### Task statement
Each line below has to be set down again exactly.

[Opening Dataset excerpt section]

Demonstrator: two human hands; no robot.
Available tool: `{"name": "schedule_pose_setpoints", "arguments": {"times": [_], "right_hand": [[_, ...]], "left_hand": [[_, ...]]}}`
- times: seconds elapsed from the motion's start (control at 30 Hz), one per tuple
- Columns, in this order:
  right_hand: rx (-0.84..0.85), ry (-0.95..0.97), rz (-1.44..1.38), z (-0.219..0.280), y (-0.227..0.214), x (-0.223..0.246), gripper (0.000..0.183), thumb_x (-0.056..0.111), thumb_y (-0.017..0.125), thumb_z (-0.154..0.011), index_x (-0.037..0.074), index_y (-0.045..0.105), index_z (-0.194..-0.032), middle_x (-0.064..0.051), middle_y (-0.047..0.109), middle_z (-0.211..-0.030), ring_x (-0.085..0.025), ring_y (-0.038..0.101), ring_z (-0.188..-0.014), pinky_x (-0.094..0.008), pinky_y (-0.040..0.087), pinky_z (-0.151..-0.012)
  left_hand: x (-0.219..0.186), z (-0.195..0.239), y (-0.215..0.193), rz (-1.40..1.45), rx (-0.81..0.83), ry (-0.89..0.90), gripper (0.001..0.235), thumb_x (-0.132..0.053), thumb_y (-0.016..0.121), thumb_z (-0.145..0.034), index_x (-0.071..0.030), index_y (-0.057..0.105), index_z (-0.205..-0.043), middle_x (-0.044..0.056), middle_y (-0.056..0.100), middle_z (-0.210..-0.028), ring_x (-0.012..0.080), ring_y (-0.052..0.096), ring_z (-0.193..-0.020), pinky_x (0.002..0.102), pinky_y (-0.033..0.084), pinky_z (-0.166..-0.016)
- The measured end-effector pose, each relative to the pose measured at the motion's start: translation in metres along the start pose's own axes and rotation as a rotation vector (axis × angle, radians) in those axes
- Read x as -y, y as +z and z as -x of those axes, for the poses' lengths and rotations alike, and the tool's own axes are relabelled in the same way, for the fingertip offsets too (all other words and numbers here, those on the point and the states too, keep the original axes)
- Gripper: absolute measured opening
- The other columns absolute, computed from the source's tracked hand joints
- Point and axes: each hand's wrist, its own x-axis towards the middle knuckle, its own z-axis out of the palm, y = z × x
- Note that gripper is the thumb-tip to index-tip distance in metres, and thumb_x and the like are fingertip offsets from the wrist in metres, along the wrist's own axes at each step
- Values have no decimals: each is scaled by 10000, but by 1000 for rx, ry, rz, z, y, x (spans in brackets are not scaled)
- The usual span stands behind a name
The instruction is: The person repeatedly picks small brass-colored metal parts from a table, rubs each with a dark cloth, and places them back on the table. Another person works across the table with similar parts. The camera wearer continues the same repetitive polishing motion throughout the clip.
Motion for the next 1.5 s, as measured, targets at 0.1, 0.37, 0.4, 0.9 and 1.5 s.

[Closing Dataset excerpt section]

### Result below
Demonstrator: two human hands; no robot.
Available tool: `{"name": "schedule_pose_setpoints", "arguments": {"times": [_], "right_hand": [[_, ...]], "left_hand": [[_, ...]]}}`
- times: seconds elapsed from the motion's start (control at 30 Hz), one per tuple
- Columns, in this order:
  right_hand: rx (-0.84..0.85), ry (-0.95..0.97), rz (-1.44..1.38), z (-0.219..0.280), y (-0.227..0.214), x (-0.223..0.246), gripper (0.000..0.183), thumb_x (-0.056..0.111), thumb_y (-0.017..0.125), thumb_z (-0.154..0.011), index_x (-0.037..0.074), index_y (-0.045..0.105), index_z (-0.194..-0.032), middle_x (-0.064..0.051), middle_y (-0.047..0.109), middle_z (-0.211..-0.030), ring_x (-0.085..0.025), ring_y (-0.038..0.101), ring_z (-0.188..-0.014), pinky_x (-0.094..0.008), pinky_y (-0.040..0.087), pinky_z (-0.151..-0.012)
  left_hand: x (-0.219..0.186), z (-0.195..0.239), y (-0.215..0.193), rz (-1.40..1.45), rx (-0.81..0.83), ry (-0.89..0.90), gripper (0.001..0.235), thumb_x (-0.132..0.053), thumb_y (-0.016..0.121), thumb_z (-0.145..0.034), index_x (-0.071..0.030), index_y (-0.057..0.105), index_z (-0.205..-0.043), middle_x (-0.044..0.056), middle_y (-0.056..0.100), middle_z (-0.210..-0.028), ring_x (-0.012..0.080), ring_y (-0.052..0.096), ring_z (-0.193..-0.020), pinky_x (0.002..0.102), pinky_y (-0.033..0.084), pinky_z (-0.166..-0.016)
- The measured end-effector pose, each relative to the pose measured at the motion's start: translation in metres along the start pose's own axes and rotation as a rotation vector (axis × angle, radians) in those axes
- Read x as -y, y as +z and z as -x of those axes, for the poses' lengths and rotations alike, and the tool's own axes are relabelled in the same way, for the fingertip offsets too (all other words and numbers here, those on the point and the states too, keep the original axes)
- Gripper: absolute measured opening
- The other columns absolute, computed from the source's tracked hand joints
- Point and axes: each hand's wrist, its own x-axis towards the middle knuckle, its own z-axis out of the palm, y = z × x
- Note that gripper is the thumb-tip to index-tip distance in metres, and thumb_x and the like are fingertip offsets from the wrist in metres, along the wrist's own axes at each step
- Values have no decimals: each is scaled by 10000, but by 1000 for rx, ry, rz, z, y, x (spans in brackets are not scaled)
- The usual span stands behind a name
The instruction is: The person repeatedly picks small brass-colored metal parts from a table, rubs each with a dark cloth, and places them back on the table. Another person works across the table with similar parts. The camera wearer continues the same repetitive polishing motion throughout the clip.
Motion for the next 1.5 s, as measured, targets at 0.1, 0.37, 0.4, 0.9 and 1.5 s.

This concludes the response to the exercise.